Last year, the months preceding the move to talks, saw some of the worst bloodshed of the three-decades-old conflict. Television footage of soldiers' coffins returning home draped in the red Turkish flag inflamed nationalist tensions.

Valls identified one of the victims as the head of the Information Centre and said homicide and anti-terrorism units had been assigned to investigate the murders.

The two victims other than Cansiz were named as Fidan Dogan, 28, and Leyla Soylemez, 25.

POLITICAL CRIME

"This is a political crime, there is no doubt about it," Remzi Kartal, a leader of the Kurdistan National Congress, an umbrella group of Kurdish organisations in Europe, told Reuters.

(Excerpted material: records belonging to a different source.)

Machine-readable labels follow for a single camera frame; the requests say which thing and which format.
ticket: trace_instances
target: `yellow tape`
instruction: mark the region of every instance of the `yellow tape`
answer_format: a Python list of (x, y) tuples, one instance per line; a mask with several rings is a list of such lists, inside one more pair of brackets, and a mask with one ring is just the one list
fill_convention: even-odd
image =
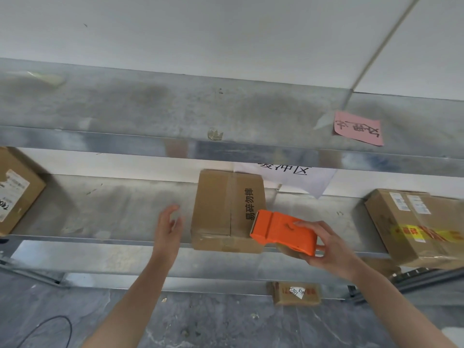
[(452, 243), (464, 242), (463, 235), (458, 231), (432, 229), (416, 225), (393, 226), (391, 232), (396, 240), (402, 240), (406, 237), (421, 243), (425, 243), (430, 239)]

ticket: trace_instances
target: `marble floor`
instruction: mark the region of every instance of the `marble floor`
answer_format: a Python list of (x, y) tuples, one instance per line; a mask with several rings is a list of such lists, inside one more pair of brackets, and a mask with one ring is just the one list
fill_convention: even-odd
[[(40, 322), (64, 315), (69, 347), (82, 345), (124, 290), (60, 289), (0, 273), (0, 347), (16, 348)], [(420, 306), (440, 329), (464, 326), (464, 307)], [(41, 326), (22, 348), (65, 348), (69, 326)], [(139, 347), (395, 347), (368, 306), (328, 301), (274, 307), (269, 297), (163, 293)]]

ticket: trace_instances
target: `person's right arm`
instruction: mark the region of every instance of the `person's right arm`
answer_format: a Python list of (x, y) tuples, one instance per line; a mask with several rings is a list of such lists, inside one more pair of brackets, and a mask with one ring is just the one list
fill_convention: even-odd
[(295, 222), (313, 229), (325, 245), (322, 257), (301, 255), (309, 265), (351, 281), (401, 348), (457, 348), (383, 275), (366, 265), (323, 221)]

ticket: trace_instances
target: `pink sticky note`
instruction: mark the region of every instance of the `pink sticky note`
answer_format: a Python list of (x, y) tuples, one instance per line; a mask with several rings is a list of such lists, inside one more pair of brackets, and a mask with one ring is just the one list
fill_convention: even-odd
[(380, 121), (369, 120), (346, 111), (335, 111), (333, 128), (336, 133), (344, 137), (369, 144), (383, 145)]

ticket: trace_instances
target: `orange tape dispenser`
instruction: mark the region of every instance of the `orange tape dispenser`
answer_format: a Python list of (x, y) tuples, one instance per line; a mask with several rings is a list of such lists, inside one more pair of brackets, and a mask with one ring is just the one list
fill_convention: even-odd
[(294, 251), (314, 256), (317, 234), (309, 228), (294, 225), (295, 221), (302, 220), (280, 212), (259, 210), (250, 237), (262, 245), (279, 243)]

"Ocalan and the Turkish government have started a peace process, they want to engage in dialogue, but there are parties that are against resolving the Kurdish question and want to sabotage the peace process," he said.

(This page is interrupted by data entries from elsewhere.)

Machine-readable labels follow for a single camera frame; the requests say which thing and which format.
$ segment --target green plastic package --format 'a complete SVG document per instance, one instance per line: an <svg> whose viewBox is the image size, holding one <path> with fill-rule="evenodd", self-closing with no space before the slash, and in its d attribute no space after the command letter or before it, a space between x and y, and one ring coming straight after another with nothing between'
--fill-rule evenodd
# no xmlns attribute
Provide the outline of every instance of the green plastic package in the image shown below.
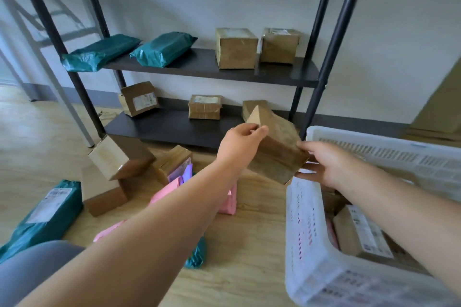
<svg viewBox="0 0 461 307"><path fill-rule="evenodd" d="M62 55L61 63L66 71L99 71L105 64L131 51L140 42L140 39L116 34Z"/></svg>
<svg viewBox="0 0 461 307"><path fill-rule="evenodd" d="M134 49L130 57L135 57L140 65L166 67L189 50L196 40L195 36L188 33L165 33Z"/></svg>
<svg viewBox="0 0 461 307"><path fill-rule="evenodd" d="M62 180L27 214L10 240L0 247L0 264L31 246L61 239L82 208L80 182Z"/></svg>
<svg viewBox="0 0 461 307"><path fill-rule="evenodd" d="M186 268L200 268L205 261L206 256L206 243L205 237L200 238L199 243L195 247L192 254L187 258L184 267Z"/></svg>

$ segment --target human hand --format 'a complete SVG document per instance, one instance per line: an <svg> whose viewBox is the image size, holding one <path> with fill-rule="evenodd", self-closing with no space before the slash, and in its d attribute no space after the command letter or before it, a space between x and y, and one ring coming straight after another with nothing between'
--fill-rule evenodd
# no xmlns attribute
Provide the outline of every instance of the human hand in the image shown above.
<svg viewBox="0 0 461 307"><path fill-rule="evenodd" d="M361 162L348 151L331 143L317 141L299 141L298 147L315 156L318 164L306 163L302 168L315 173L297 172L296 177L319 182L325 186L338 189L350 167Z"/></svg>
<svg viewBox="0 0 461 307"><path fill-rule="evenodd" d="M217 162L245 169L253 160L262 139L269 133L269 127L243 123L233 127L219 145Z"/></svg>

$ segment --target taped cardboard box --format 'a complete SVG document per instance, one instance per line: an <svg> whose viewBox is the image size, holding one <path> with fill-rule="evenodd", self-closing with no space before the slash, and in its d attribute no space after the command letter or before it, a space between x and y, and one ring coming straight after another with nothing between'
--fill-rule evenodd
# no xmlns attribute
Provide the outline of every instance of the taped cardboard box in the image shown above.
<svg viewBox="0 0 461 307"><path fill-rule="evenodd" d="M119 181L107 181L95 165L82 169L81 182L84 207L94 217L113 210L128 201Z"/></svg>
<svg viewBox="0 0 461 307"><path fill-rule="evenodd" d="M216 28L216 60L220 69L254 69L258 38L247 28Z"/></svg>
<svg viewBox="0 0 461 307"><path fill-rule="evenodd" d="M377 263L394 259L379 226L354 205L346 205L333 218L340 250L346 255Z"/></svg>
<svg viewBox="0 0 461 307"><path fill-rule="evenodd" d="M153 168L160 183L167 185L181 176L190 164L192 164L192 152L178 145L157 159Z"/></svg>
<svg viewBox="0 0 461 307"><path fill-rule="evenodd" d="M296 145L300 138L295 126L261 106L255 107L247 123L269 127L248 169L286 184L309 158L309 153Z"/></svg>
<svg viewBox="0 0 461 307"><path fill-rule="evenodd" d="M301 33L294 29L265 28L260 62L295 63Z"/></svg>
<svg viewBox="0 0 461 307"><path fill-rule="evenodd" d="M150 81L124 87L121 91L122 93L118 94L118 100L125 114L130 117L159 107L155 88Z"/></svg>
<svg viewBox="0 0 461 307"><path fill-rule="evenodd" d="M193 94L189 100L189 119L219 120L222 96Z"/></svg>
<svg viewBox="0 0 461 307"><path fill-rule="evenodd" d="M104 136L88 156L109 181L140 175L155 160L141 140L116 135Z"/></svg>
<svg viewBox="0 0 461 307"><path fill-rule="evenodd" d="M255 109L256 106L261 106L270 111L270 108L266 100L247 100L242 103L242 118L244 121L250 117L251 112Z"/></svg>

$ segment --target gray baseboard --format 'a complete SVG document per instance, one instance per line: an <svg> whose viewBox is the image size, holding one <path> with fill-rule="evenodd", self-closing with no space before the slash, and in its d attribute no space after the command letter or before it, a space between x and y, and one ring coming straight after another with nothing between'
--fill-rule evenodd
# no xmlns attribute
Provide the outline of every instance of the gray baseboard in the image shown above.
<svg viewBox="0 0 461 307"><path fill-rule="evenodd" d="M25 83L30 89L35 90L38 94L38 100L54 100L55 95L51 92L47 85ZM82 103L77 91L74 88L63 87L64 92L72 103ZM118 100L118 95L115 92L87 90L88 95L95 106L107 108L121 108ZM159 97L159 103L165 108L172 108L178 110L188 110L188 101L179 100L174 98ZM240 115L242 108L240 106L223 105L223 112L227 114ZM288 111L274 111L276 114L287 118ZM294 123L301 126L304 114L297 112L295 114ZM312 125L327 126L336 129L350 130L356 132L363 132L373 135L381 135L388 137L400 137L408 128L408 124L392 123L388 121L338 117L334 115L316 114Z"/></svg>

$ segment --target cardboard box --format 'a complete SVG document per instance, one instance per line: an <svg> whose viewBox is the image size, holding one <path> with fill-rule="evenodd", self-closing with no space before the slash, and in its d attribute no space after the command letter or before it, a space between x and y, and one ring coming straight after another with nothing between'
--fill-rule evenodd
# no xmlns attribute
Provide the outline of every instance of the cardboard box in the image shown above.
<svg viewBox="0 0 461 307"><path fill-rule="evenodd" d="M81 176L84 207L94 217L128 201L118 180L107 181L95 165L82 169Z"/></svg>
<svg viewBox="0 0 461 307"><path fill-rule="evenodd" d="M333 218L340 250L346 255L389 263L394 259L382 230L354 205L346 205Z"/></svg>
<svg viewBox="0 0 461 307"><path fill-rule="evenodd" d="M140 175L155 160L141 140L116 135L104 136L88 156L109 181Z"/></svg>
<svg viewBox="0 0 461 307"><path fill-rule="evenodd" d="M461 147L461 58L434 91L403 138Z"/></svg>
<svg viewBox="0 0 461 307"><path fill-rule="evenodd" d="M121 89L118 100L126 115L134 117L150 109L159 107L155 88L150 81L137 83Z"/></svg>
<svg viewBox="0 0 461 307"><path fill-rule="evenodd" d="M247 28L216 28L216 60L220 69L254 69L258 38Z"/></svg>
<svg viewBox="0 0 461 307"><path fill-rule="evenodd" d="M255 107L247 123L269 127L248 169L286 184L309 158L309 153L296 146L300 138L295 126L261 106Z"/></svg>
<svg viewBox="0 0 461 307"><path fill-rule="evenodd" d="M260 62L293 64L301 33L294 29L266 28L262 36Z"/></svg>
<svg viewBox="0 0 461 307"><path fill-rule="evenodd" d="M222 96L193 94L189 100L189 119L219 120Z"/></svg>
<svg viewBox="0 0 461 307"><path fill-rule="evenodd" d="M190 164L192 164L192 152L178 145L157 159L153 168L160 183L167 185L181 176L186 166Z"/></svg>
<svg viewBox="0 0 461 307"><path fill-rule="evenodd" d="M266 100L248 100L242 103L242 118L247 121L256 106L261 106L270 111Z"/></svg>

The Kurdish question has taken on a particular urgency with the rise of Kurdish groups in Iraq, where they have self-rule in the north, and in Syria. Turkey fears Syrian President Bashar al-Assad could encourage Kurds to feed militancy in Turkey.

Many Turks fear such autonomy as the PKK is seeking could stoke demands for an independent Kurdish homeland, within Turkey and beyond its borders, that would undermine the Turkish state.

The Firat news agency, which is close to the PKK, said another of the three victims was the Paris representative of the Brussels-based Kurdistan National Congress. It said the murder weapon was believed to have been fitted with a silencer.

Female militants have played a significant role in the PKK's insurgency, partly reflecting a principle of equality within the group's Marxist ideology. In some cases, desire to avenge the killing of other family members was the motivation for joining, for others it was a way out of family repression, analysts say.

CANSIZ

Several members of the Kurdish community in Paris said that Cansiz, who was in her 50s, was an emblematic figure who had been imprisoned in Turkey before obtaining asylum in France.

"She was in charge of communicating information on events in Turkey, she would denounce arbitrary arrests, unsolved murders," said a member of the Arts and Culture Academy of Kurdistan who asked not to be identified.

Turkish political analyst Emre Uslu, who previously worked in Turkey's counter-terrorism police unit, said in a blog that the killing of Cansiz could point to a split within the PKK.

He said Cansiz was a leading member of a faction within the PKK that had in the past opposed Ocalan's moves towards peace.

"For Turkey to sit down with the PKK before its internal problems are solved is considerably problematic," Uslu said.